I then try injecting 5V using an external, isolated bench supply and, to my surprised, it powers on.
Just to be extra, super sure there’s nothing else bad and that this missing 5V is a symptom rather than a cause, I decide to look further in Baidu, and out of pure luck I find a leaked description of the pinout of the DNA1001D, which contains a basic description of the security features of the IC. Sure enough, none of them are getting triggered, and thus the internal regulator is highly likely the only culprit.

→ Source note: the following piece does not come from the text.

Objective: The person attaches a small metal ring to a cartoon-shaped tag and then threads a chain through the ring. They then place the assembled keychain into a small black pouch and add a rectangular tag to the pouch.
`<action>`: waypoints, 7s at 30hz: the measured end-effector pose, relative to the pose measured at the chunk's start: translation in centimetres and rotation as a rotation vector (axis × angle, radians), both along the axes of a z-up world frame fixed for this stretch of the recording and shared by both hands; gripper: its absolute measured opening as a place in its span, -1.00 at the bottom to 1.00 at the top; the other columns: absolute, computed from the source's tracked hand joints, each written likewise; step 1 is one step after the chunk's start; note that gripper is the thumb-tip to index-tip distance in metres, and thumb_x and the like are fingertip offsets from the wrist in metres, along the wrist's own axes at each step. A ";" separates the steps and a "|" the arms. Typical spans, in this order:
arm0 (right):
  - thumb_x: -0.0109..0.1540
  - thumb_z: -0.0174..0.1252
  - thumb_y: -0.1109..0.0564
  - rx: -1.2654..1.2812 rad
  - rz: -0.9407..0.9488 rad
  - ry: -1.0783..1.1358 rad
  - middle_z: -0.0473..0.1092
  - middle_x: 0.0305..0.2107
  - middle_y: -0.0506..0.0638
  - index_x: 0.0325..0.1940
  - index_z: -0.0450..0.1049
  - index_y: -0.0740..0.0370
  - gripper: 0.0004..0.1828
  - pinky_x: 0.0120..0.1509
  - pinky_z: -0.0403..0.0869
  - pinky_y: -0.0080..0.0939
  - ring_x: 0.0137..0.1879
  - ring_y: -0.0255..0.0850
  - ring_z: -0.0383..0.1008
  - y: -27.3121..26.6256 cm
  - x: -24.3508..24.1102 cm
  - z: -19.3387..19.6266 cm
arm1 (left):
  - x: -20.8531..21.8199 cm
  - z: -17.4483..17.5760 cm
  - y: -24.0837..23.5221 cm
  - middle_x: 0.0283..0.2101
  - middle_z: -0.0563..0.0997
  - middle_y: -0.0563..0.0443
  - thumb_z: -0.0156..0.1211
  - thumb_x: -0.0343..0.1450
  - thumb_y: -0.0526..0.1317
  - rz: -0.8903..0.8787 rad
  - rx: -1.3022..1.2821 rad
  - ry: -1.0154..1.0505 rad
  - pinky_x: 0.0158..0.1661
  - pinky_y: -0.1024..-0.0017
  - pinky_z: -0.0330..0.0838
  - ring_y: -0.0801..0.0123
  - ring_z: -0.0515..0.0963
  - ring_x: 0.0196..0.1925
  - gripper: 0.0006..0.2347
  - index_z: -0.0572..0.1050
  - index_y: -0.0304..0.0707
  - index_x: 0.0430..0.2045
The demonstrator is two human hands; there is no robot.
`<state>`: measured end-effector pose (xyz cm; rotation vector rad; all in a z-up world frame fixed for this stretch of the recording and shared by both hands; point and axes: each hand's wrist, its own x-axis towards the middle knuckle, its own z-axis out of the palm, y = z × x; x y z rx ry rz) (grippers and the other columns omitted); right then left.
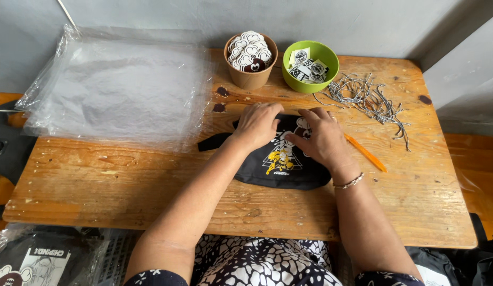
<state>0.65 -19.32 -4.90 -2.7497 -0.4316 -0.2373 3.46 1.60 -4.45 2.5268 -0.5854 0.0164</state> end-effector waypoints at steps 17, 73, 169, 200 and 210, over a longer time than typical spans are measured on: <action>0.20 0.24 -0.22 -0.131 -0.023 0.133 0.28 0.24 0.15 0.38 0.37 0.03 -0.30 0.40 0.35 0.28 0.41 0.18 0.29 1.9 -1.0 0.8 | -5.4 4.3 0.1 0.55 -0.08 -0.35 -0.28 0.56 -0.02 0.005 0.416 0.215 0.40 -0.19 -0.69 -0.12 -0.24 0.60 -0.45 0.08 -0.43 0.41; 0.23 0.26 0.38 1.419 -0.055 0.412 0.52 -0.43 0.14 -0.23 0.46 0.43 -0.91 -0.29 0.73 -0.18 -0.35 -0.15 0.66 -0.4 10.3 4.9 | 11.0 1.4 -2.7 -0.34 0.68 -0.25 0.44 0.16 -0.50 -0.056 -1.096 0.580 -0.35 0.33 0.73 0.27 0.70 -0.32 -0.67 0.56 -0.65 -0.21; 0.14 0.32 0.26 0.338 0.323 0.385 0.56 -0.45 0.09 -0.26 0.65 0.20 -0.90 -0.18 0.57 -0.02 -0.23 0.03 0.61 6.6 -5.9 3.4 | -10.8 0.5 8.9 -0.23 0.50 -0.22 0.48 0.20 -0.18 0.282 -0.328 0.362 -0.16 0.18 0.53 -0.12 0.61 -0.11 -0.68 0.47 -0.32 -0.34; 0.05 0.39 0.23 0.172 0.310 0.544 0.52 -0.55 0.02 -0.26 0.65 0.11 -0.82 -0.21 0.56 -0.06 -0.31 -0.05 0.58 5.1 -5.4 1.4 | -11.5 -0.1 7.2 -0.02 0.40 -0.25 0.51 0.20 -0.23 0.330 -0.340 0.492 -0.09 0.12 0.56 -0.26 0.58 0.04 -0.52 0.34 -0.24 -0.10; 0.04 0.45 0.14 0.155 0.304 0.527 0.46 -0.61 -0.04 -0.33 0.67 0.07 -0.86 -0.20 0.55 -0.09 -0.35 -0.10 0.56 5.4 -5.4 1.8 | -11.6 -0.3 6.3 -0.01 0.38 -0.22 0.52 0.17 -0.23 0.385 -0.322 0.475 -0.09 0.09 0.59 -0.30 0.59 0.03 -0.52 0.32 -0.21 -0.15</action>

I then attempt to look for NOS replacements on the internet, and just like him, fail to track down one. I then decide to go the same route the fellow Chinese folk, but going in a slightly less overkill way, by using a smaller Holtek HT7150 LDO, given my bench supply said it was using a little over 10mA.
After running for a couple hours, I can guarantee this solution seems to be pretty good, as the computer is back running again and the linear regulator is barely getting warm at 46.8ºC under load.